- **What this task involves**
Make an exact copy of the listing below.
━━━━━━━━━━━━━━━━━━━━━━━━━━━━━━
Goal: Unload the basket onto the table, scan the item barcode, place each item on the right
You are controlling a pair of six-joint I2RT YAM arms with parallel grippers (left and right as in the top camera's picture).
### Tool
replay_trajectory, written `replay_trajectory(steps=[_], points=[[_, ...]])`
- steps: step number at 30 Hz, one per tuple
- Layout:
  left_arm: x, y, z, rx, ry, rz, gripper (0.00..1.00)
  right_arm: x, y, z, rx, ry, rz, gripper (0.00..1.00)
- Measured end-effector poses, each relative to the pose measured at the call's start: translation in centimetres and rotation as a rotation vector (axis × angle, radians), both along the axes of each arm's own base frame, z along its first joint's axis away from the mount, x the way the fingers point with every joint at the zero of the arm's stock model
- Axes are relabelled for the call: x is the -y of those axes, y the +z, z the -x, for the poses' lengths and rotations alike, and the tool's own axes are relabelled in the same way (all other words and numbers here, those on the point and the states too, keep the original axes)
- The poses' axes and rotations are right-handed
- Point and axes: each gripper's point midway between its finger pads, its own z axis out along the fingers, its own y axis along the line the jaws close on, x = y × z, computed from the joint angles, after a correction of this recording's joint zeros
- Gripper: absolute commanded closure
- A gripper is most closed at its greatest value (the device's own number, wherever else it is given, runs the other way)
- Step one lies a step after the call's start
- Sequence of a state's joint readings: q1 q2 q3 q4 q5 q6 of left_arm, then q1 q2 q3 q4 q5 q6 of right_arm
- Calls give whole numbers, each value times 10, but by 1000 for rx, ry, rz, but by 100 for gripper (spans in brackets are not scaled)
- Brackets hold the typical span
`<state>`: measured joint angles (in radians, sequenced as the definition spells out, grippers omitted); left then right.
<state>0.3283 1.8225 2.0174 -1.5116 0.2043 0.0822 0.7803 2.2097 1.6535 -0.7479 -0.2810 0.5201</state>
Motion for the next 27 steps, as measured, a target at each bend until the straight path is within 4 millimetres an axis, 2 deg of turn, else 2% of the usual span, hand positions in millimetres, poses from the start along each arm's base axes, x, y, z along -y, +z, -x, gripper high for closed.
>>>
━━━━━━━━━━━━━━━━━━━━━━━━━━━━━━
- **Response to this task**
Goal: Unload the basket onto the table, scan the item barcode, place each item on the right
You are controlling a pair of six-joint I2RT YAM arms with parallel grippers (left and right as in the top camera's picture).
### Tool
replay_trajectory, written `replay_trajectory(steps=[_], points=[[_, ...]])`
- steps: step number at 30 Hz, one per tuple
- Layout:
  left_arm: x, y, z, rx, ry, rz, gripper (0.00..1.00)
  right_arm: x, y, z, rx, ry, rz, gripper (0.00..1.00)
- Measured end-effector poses, each relative to the pose measured at the call's start: translation in centimetres and rotation as a rotation vector (axis × angle, radians), both along the axes of each arm's own base frame, z along its first joint's axis away from the mount, x the way the fingers point with every joint at the zero of the arm's stock model
- Axes are relabelled for the call: x is the -y of those axes, y the +z, z the -x, for the poses' lengths and rotations alike, and the tool's own axes are relabelled in the same way (all other words and numbers here, those on the point and the states too, keep the original axes)
- The poses' axes and rotations are right-handed
- Point and axes: each gripper's point midway between its finger pads, its own z axis out along the fingers, its own y axis along the line the jaws close on, x = y × z, computed from the joint angles, after a correction of this recording's joint zeros
- Gripper: absolute commanded closure
- A gripper is most closed at its greatest value (the device's own number, wherever else it is given, runs the other way)
- Step one lies a step after the call's start
- Sequence of a state's joint readings: q1 q2 q3 q4 q5 q6 of left_arm, then q1 q2 q3 q4 q5 q6 of right_arm
- Calls give whole numbers, each value times 10, but by 1000 for rx, ry, rz, but by 100 for gripper (spans in brackets are not scaled)
- Brackets hold the typical span
`<state>`: measured joint angles (in radians, sequenced as the definition spells out, grippers omitted); left then right.
<state>0.3283 1.8225 2.0174 -1.5116 0.2043 0.0822 0.7803 2.2097 1.6535 -0.7479 -0.2810 0.5201</state>
Motion for the next 27 steps, as measured, a target at each bend until the straight path is within 4 millimetres an axis, 2 deg of turn, else 2% of the usual span, hand positions in millimetres, poses from the start along each arm's base axes, x, y, z along -y, +z, -x, gripper high for closed.
>>>

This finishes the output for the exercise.